Towards the end of every year, the WordPress community begins to anticipate the delivery of State of the Word, a keynote address from WordPress co-founder Matt Mullenweg providing a reflection and forecast for the future of WordPress and open source.
This year’s address took place on December 15 in New York, where Matt gave a release review for the year, spoke about the big future of Gutenberg and enablement for designers, and the promising return of in-person community events.
Noel Tock and Joe Hoyle – CGO and CTO of Altis, respectively – tuned in for the event to see what was in store. Their WordPress careers extend back to near the beginning of the WordPress story in the 2000s, so the annual address from Matt is always an exciting moment for them. Here were their takeaways for State of the Word 2022…
Big plans for the block editor, Gutenberg, and features like Collaboration
Noel Tock
“I’m excited for Phase 3 & 4 of Gutenberg (specifically collaboration and native multilingual). Zooming out, I think it’s time for WordPress to slowly think about unbundling. Blocks, block themes, patterns, widgets, style books, full-site editing, etc… how many more concepts do we want to expose to users? Channel-agnostic content management and presentation orchestration need to be broken into two.
“In contrast to where WP pure-players lead today, I see more of us moving into diversified approaches with a best-of-breed setup that rides the boundary between global content management and presentation orchestration (and/or running multiple content setups). Purely calling it ‘headless’ today is short-sighted; this is the future of ‘content as a single source of truth’ across all channels. We’ll increasingly start using Sanity, Strapi, etc. to complement WP (10up just became a Sanity agency partner, congrats).
“The bottom line is, we need to have an expansionary view on allowing this part of the open-source ecosystem to look beyond web-centric views and block-editor features. Otherwise, we’ll continue seeing proprietary vendors eat away at this (i.e. Contentful, ContentStack etc.). You can already see their narrative shift thematically from headless to broader omnichannel content management.”
Joe Hoyle
“Collaboration in the block editor/Gutenberg will have a huge impact if done well. Almost all teams that use WordPress that I work with draft in Google Docs for collaborative editing and feedback. We didn’t just spend 7 years building a great Block Editor to just copy/paste Google Docs 5 minutes before publish!
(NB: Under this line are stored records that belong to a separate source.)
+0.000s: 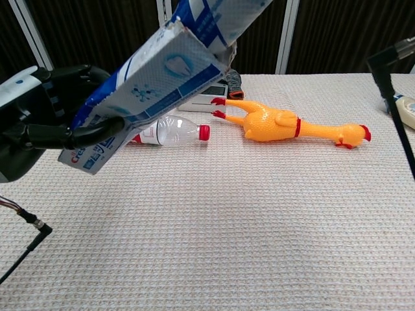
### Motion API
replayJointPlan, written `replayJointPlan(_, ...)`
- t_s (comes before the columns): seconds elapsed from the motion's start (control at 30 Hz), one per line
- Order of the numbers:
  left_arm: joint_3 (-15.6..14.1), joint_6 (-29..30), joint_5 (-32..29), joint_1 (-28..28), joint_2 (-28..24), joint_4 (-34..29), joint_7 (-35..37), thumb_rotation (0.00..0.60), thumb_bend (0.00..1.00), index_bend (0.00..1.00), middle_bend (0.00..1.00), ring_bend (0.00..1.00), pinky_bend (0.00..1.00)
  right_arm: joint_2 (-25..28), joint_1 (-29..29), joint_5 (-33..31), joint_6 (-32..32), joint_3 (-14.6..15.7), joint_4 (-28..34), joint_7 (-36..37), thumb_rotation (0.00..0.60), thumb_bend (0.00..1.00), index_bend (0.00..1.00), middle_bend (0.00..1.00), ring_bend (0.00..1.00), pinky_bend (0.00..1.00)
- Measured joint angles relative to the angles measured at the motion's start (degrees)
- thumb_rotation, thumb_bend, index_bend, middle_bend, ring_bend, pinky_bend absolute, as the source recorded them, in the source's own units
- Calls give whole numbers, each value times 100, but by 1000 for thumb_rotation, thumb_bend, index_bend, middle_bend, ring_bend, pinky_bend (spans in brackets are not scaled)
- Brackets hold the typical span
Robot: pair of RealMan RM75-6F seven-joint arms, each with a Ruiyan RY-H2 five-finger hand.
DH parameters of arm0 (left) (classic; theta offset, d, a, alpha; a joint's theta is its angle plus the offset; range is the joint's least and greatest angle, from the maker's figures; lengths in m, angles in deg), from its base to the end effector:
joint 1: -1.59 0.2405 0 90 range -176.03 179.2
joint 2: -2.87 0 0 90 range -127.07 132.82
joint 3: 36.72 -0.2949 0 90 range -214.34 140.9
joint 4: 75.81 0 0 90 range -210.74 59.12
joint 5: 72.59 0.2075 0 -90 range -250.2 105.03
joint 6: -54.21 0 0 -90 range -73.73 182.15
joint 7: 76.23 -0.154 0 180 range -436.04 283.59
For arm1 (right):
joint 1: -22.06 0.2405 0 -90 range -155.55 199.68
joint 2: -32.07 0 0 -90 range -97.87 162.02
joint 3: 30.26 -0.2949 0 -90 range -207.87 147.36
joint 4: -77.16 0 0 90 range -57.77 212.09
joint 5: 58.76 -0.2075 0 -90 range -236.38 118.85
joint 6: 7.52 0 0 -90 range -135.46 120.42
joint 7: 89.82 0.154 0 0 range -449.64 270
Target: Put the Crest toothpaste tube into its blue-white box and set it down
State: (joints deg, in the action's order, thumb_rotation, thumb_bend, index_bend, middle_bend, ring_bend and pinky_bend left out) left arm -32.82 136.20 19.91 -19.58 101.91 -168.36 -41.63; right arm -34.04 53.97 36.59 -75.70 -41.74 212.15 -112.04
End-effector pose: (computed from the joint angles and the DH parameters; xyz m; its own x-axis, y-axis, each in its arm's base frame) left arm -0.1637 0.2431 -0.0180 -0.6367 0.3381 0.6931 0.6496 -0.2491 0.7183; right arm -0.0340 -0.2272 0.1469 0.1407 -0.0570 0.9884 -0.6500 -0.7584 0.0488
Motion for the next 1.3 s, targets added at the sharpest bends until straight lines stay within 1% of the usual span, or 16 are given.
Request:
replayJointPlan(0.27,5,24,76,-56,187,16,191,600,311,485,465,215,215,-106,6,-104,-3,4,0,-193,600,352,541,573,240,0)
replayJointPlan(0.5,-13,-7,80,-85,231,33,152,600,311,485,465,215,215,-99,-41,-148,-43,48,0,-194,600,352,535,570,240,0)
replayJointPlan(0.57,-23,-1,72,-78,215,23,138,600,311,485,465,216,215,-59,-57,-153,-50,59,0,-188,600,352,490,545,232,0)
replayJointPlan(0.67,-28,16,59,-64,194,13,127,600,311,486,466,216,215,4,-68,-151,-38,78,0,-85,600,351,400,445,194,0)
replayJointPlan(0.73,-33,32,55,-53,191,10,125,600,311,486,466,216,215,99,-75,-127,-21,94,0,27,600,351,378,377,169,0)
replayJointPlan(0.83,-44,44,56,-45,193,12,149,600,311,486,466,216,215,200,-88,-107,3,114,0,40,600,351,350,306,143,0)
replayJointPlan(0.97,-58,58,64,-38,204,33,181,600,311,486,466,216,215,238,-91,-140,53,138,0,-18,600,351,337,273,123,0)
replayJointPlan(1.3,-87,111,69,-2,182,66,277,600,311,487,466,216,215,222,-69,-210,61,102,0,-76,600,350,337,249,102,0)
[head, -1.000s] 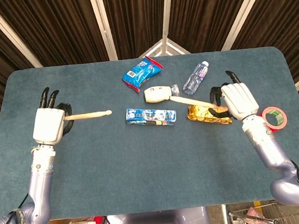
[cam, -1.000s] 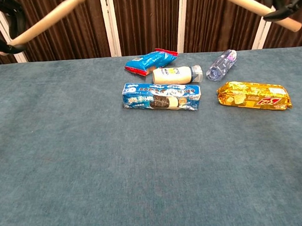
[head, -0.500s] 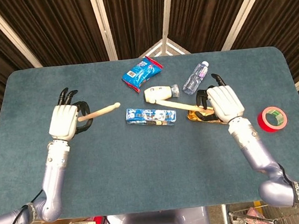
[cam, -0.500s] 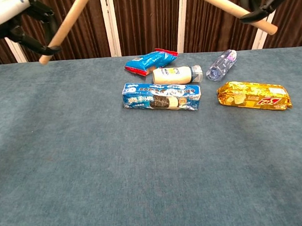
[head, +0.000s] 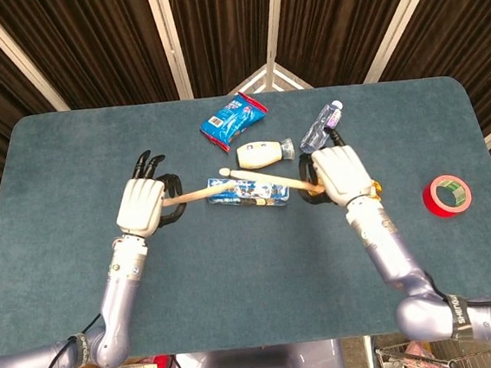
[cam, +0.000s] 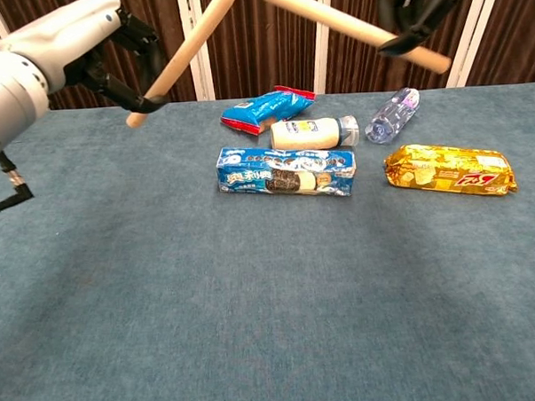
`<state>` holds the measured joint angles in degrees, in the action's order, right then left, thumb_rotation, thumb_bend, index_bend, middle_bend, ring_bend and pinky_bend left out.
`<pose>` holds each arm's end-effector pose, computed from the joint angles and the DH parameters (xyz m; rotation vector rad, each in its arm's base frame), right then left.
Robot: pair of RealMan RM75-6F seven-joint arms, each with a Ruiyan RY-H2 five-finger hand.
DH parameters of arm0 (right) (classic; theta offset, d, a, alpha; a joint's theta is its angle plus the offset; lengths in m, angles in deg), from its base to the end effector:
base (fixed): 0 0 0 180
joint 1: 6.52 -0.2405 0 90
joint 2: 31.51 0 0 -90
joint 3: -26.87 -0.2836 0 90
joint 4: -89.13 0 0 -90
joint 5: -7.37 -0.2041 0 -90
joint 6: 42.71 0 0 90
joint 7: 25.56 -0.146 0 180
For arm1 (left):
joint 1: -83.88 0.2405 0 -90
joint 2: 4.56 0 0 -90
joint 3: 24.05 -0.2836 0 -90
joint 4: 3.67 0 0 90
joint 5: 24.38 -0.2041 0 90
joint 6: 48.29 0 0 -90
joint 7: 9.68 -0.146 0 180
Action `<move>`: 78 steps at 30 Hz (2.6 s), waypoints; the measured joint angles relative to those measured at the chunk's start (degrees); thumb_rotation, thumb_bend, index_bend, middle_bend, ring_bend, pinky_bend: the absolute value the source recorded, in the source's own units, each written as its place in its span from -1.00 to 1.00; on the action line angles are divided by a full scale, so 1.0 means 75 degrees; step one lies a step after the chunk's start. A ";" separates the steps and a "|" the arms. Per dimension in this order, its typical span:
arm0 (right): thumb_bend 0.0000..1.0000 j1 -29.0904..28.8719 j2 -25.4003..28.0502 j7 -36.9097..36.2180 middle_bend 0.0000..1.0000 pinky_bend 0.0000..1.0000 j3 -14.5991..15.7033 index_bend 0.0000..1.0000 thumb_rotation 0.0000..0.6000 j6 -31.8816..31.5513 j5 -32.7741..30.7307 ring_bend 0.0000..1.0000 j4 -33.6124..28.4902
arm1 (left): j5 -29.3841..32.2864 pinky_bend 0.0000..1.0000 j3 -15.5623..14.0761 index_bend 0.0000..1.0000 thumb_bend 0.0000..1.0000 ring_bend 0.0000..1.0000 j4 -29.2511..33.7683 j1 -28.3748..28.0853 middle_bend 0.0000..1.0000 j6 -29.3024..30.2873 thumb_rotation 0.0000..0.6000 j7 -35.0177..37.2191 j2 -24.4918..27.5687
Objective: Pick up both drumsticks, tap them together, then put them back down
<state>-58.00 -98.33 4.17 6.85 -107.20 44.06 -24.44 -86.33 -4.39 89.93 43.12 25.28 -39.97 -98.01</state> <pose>-0.0814 -0.3788 0.1252 1.6416 -1.0200 1.0428 -0.1130 0.3617 0.0278 -1.5136 -0.8697 -1.1952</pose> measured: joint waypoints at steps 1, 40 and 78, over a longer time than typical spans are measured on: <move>-0.05 -0.0052 -0.0050 0.0059 0.33 -0.92 -0.0009 0.63 1.00 -0.0064 -0.0090 -0.06 -0.0034 | -0.0011 -1.00 0.0009 0.31 -0.15 -0.71 -0.0029 -0.0022 0.19 0.0035 1.00 0.0037 -0.0075; -0.01 -0.0911 -0.0718 0.0807 0.34 -0.92 -0.0071 0.64 1.00 -0.0985 -0.1164 -0.04 -0.0619 | -0.0434 -1.00 -0.0169 0.31 -0.16 -0.71 -0.0889 -0.0224 0.20 0.0284 1.00 0.0509 -0.1273; 0.00 0.1910 0.0386 -0.2503 0.34 -0.92 0.2076 0.65 1.00 0.0028 0.4187 -0.04 0.2366 | 0.1301 -1.00 -0.1717 0.32 -0.17 -0.71 -0.0237 0.0875 0.22 -0.0575 1.00 -0.1423 0.1100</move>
<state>-43.68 -95.44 -14.59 22.42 -106.99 75.47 -6.69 -76.57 -17.26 88.15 49.68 20.96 -50.64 -89.76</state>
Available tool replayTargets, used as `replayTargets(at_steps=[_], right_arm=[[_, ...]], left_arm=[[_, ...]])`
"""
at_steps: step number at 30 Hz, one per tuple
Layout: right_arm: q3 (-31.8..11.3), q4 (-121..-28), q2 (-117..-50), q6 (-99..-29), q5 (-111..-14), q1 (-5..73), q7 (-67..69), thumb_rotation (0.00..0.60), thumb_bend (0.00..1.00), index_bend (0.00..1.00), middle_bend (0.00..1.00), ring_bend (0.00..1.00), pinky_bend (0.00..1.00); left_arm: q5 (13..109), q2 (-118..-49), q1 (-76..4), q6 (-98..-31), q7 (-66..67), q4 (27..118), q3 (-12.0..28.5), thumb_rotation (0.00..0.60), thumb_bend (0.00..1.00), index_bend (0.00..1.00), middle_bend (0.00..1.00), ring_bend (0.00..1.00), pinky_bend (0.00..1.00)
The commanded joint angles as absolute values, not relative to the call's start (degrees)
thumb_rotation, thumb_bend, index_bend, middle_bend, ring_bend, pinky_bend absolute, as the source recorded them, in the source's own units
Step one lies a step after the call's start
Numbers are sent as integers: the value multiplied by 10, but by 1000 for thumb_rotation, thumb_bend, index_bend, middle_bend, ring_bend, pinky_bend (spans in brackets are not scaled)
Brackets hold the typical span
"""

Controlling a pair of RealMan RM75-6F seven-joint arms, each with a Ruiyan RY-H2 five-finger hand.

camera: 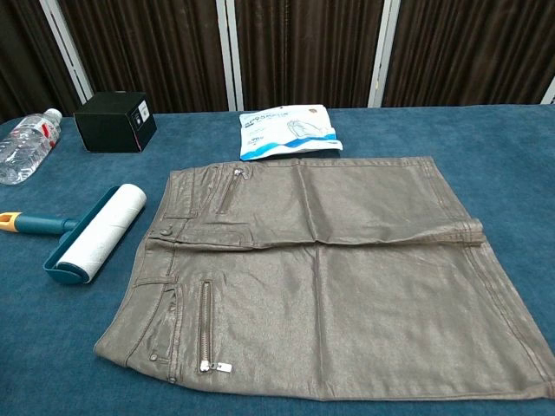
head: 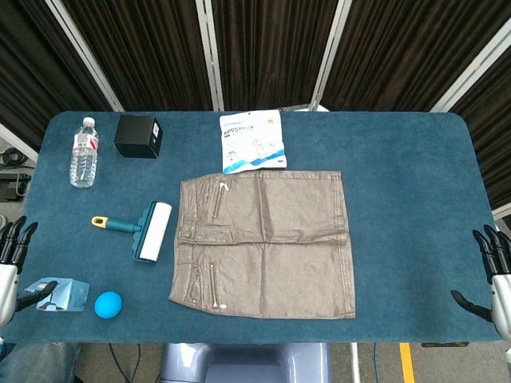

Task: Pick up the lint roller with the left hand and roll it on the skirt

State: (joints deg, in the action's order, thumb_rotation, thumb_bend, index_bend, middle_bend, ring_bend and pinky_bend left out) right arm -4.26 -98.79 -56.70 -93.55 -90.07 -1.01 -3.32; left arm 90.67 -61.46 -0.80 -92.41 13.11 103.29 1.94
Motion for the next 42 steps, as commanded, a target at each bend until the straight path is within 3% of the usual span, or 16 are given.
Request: replayTargets(at_steps=[1,10,13,14,18,21,25,29,42], right_arm=[[-43,-989,-567,-937,-902,-10,-34,600,0,0,0,0,0],[-43,-996,-561,-924,-896,-6,-26,600,0,0,0,0,0],[-45,-995,-560,-919,-889,-4,-21,600,0,0,0,0,0],[-46,-993,-561,-910,-882,0,-20,600,0,0,0,0,0],[-48,-994,-562,-900,-874,5,-25,600,0,0,0,0,0],[-48,-995,-565,-897,-871,7,-33,600,0,0,0,0,0],[-51,-991,-570,-890,-860,9,-36,600,0,0,0,0,0],[-53,-985,-571,-886,-847,9,-35,600,0,0,0,0,0],[-57,-976,-570,-880,-831,9,-26,600,0,0,0,0,0]], left_arm=[[908,-614,-7,-925,131,1032,19,600,0,0,0,0,0],[879,-626,-29,-889,129,1007,34,600,0,0,0,0,0],[823,-648,-75,-813,105,971,63,600,0,0,0,0,0],[778,-671,-123,-736,86,933,89,600,2,0,0,0,0],[743,-727,-182,-667,98,845,111,600,131,0,0,0,6],[734,-767,-213,-630,110,792,110,600,242,36,3,0,64],[726,-821,-242,-601,113,724,106,600,308,115,58,52,144],[718,-852,-257,-576,101,679,101,600,314,149,80,77,166],[715,-884,-278,-553,105,644,85,600,374,263,174,161,261]])
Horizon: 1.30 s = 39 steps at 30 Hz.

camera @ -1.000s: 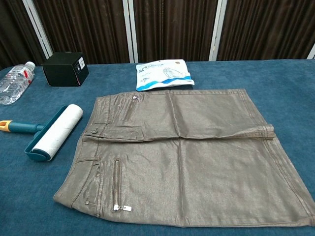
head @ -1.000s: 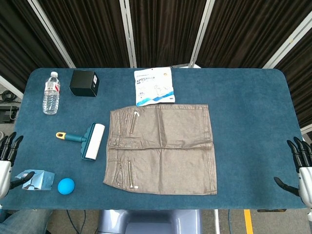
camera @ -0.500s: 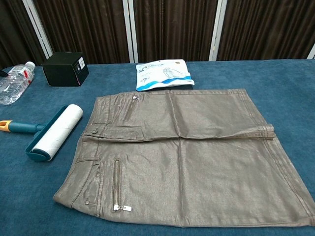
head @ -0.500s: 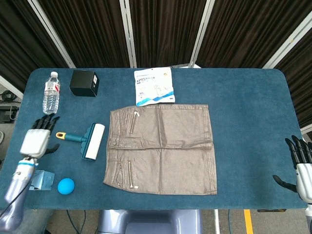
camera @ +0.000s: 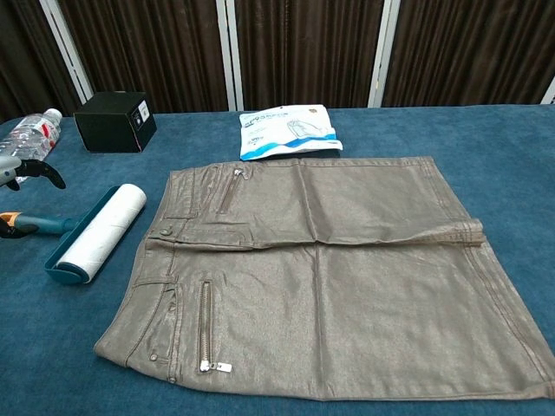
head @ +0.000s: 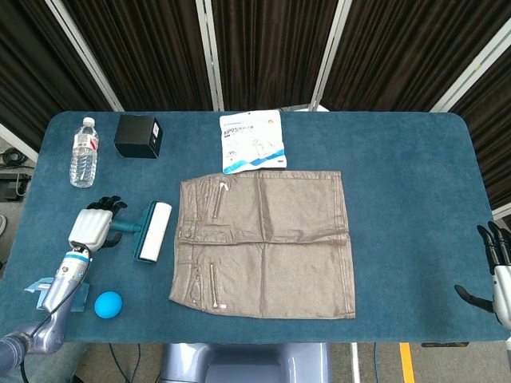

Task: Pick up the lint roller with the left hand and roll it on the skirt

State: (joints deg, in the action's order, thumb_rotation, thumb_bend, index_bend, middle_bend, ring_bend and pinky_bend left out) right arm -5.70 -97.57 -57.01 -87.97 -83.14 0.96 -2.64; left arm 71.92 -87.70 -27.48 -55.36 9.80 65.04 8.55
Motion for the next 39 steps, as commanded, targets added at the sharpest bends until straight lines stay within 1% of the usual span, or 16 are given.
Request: replayTargets(at_steps=[1,9,14,20,25,28,34,39], right_arm=[[-57,-976,-570,-880,-831,9,-26,600,0,0,0,0,0],[-56,-976,-571,-876,-832,11,-28,600,0,0,0,0,0],[-57,-975,-573,-872,-827,13,-33,600,0,0,0,0,0],[-58,-974,-575,-868,-821,15,-39,600,0,0,0,0,0],[-58,-973,-575,-868,-820,15,-38,600,0,0,0,0,0],[-59,-973,-575,-867,-818,16,-37,600,0,0,0,0,0],[-58,-973,-575,-867,-818,16,-37,600,0,0,0,0,0],[-58,-975,-573,-867,-819,16,-36,600,0,0,0,0,0]], left_arm=[[713,-888,-279,-554,109,641,85,600,380,268,183,168,265],[697,-911,-286,-542,116,611,85,600,381,277,199,183,274],[701,-925,-290,-538,108,585,79,600,382,296,233,216,330],[706,-937,-296,-532,98,564,75,600,387,317,262,239,335],[718,-940,-298,-538,86,554,70,600,417,391,331,297,366],[731,-940,-297,-549,74,549,66,600,472,444,370,325,386],[755,-931,-296,-568,74,549,55,600,571,520,422,370,419],[767,-907,-299,-577,89,575,51,600,619,551,443,386,436]])
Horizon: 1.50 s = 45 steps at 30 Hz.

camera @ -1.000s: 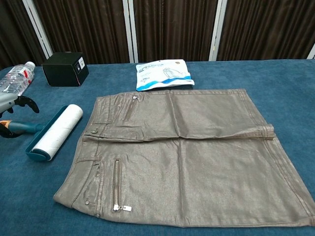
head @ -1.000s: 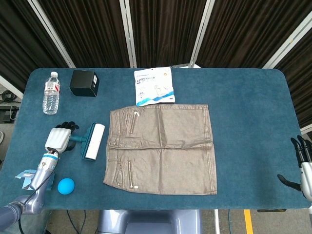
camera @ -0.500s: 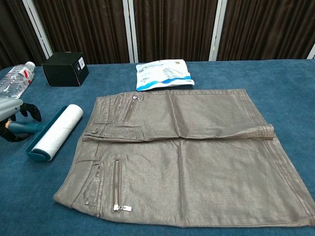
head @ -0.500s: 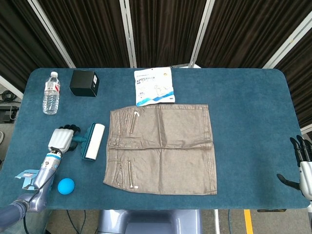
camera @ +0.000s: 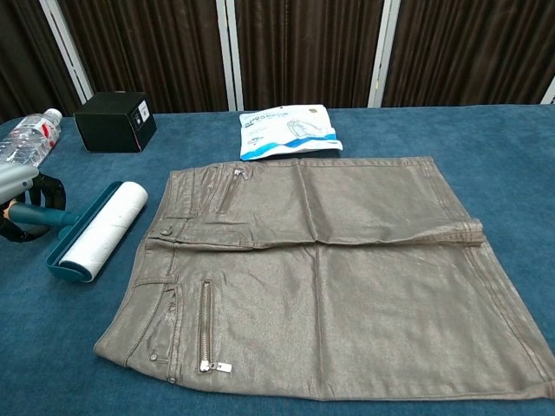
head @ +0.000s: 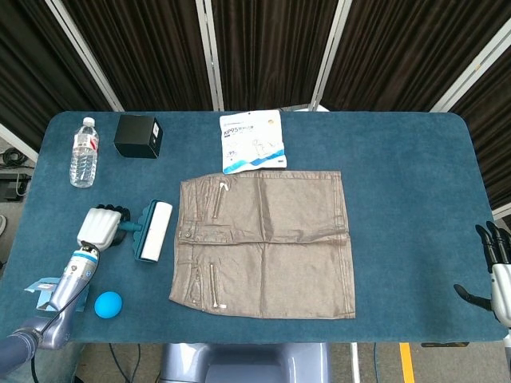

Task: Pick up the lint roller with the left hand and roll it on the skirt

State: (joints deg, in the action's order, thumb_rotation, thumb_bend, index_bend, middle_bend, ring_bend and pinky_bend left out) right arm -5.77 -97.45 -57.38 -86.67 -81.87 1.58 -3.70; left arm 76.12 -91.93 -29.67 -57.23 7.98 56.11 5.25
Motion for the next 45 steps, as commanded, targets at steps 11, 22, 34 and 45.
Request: replayTargets(at_steps=[11,22,34,45], right_arm=[[-68,-976,-568,-849,-796,24,-22,600,0,0,0,0,0],[-75,-972,-562,-832,-770,28,-7,600,0,0,0,0,0],[-79,-964,-555,-819,-752,29,15,600,0,0,0,0,0],[-84,-958,-546,-816,-744,27,44,600,0,0,0,0,0]], left_arm=[[735,-824,-339,-573,187,719,100,600,625,586,472,401,450],[630,-807,-409,-533,321,831,146,600,631,626,475,405,455],[525,-831,-463,-521,431,851,134,600,646,636,479,410,460],[486,-869,-505,-543,493,864,115,600,648,664,493,415,464]])
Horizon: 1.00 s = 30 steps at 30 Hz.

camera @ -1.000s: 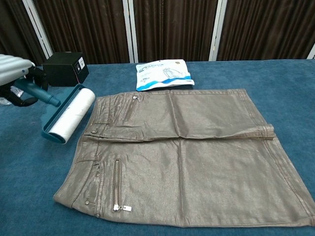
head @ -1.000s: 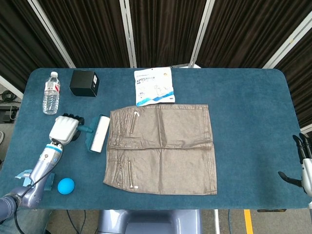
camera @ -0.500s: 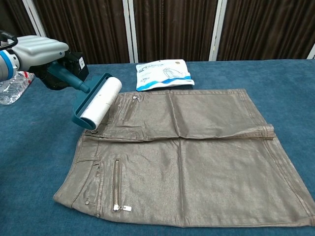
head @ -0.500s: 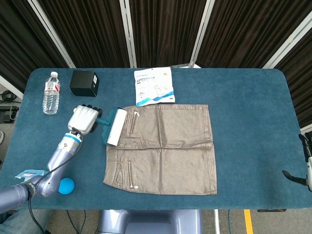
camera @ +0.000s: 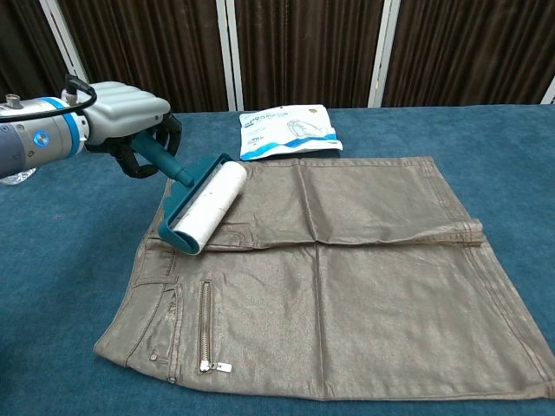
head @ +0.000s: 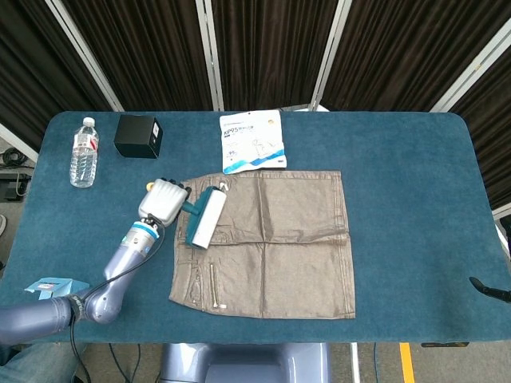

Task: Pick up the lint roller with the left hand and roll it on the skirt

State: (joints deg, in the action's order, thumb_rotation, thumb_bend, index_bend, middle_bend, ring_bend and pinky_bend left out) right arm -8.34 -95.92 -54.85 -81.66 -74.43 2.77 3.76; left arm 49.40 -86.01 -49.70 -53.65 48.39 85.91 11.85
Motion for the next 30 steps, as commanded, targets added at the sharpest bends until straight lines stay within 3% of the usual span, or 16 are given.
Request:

“Implementation is key though, how will WordPress handle multiple editors, and a good commenting experience with the current tech-stack? Interesting to see…
“Embedding Gutenberg in other projects and products, as some kind of de-facto open standard for block editors, also has potential. Embedding the editor is still too cumbersome and difficult though. More documentation, decoupling and examples are needed at the moment I think.”
Promising signs of increasing contributions to the open source project
Noel Tock
“It’s very encouraging (after all these years) to still continuously see a large amount of contribution coming from all over. Especially during these uncertain times, finding stability and security in software like WordPress is paramount. In the last few days, Josh Koenig wrote on his feed about how one major proprietary CMS vendor has left customers facing expensive rebuilds because they’ve stopped supporting a product.”
Underwhelming level of support for PHP 8 for WordPress Core
Joe Hoyle
“The Q&A around WordPress’ lack of official support for PHP 8+ was, frankly, embarrassing. We’ve spent years furthering WordPress’ security reputation and PHP practices. Not only was Matt unaware that WordPress does not officially support PHP 8+, there was mixed messaging as to why that is. WordPress themes + plugins not supporting PHP 8 should never be a reason for WordPress to put an asterisk next to PHP 8; and there’s still a lack of clarity around exactly what isn’t compatible in Core.
“With Altis Cloud we have now migrated almost all customers to PHP 8, with some on PHP 8.1. So, this isn’t so much a technical blocker, so much as a huge reputational setback in Enterprise and security-conscious WordPress usage.”
Needless to say, promising times with plenty of challenges lie ahead for WordPress. With the massive progress made in 2022, we’re excited to see how these forecasts and road bumps play out.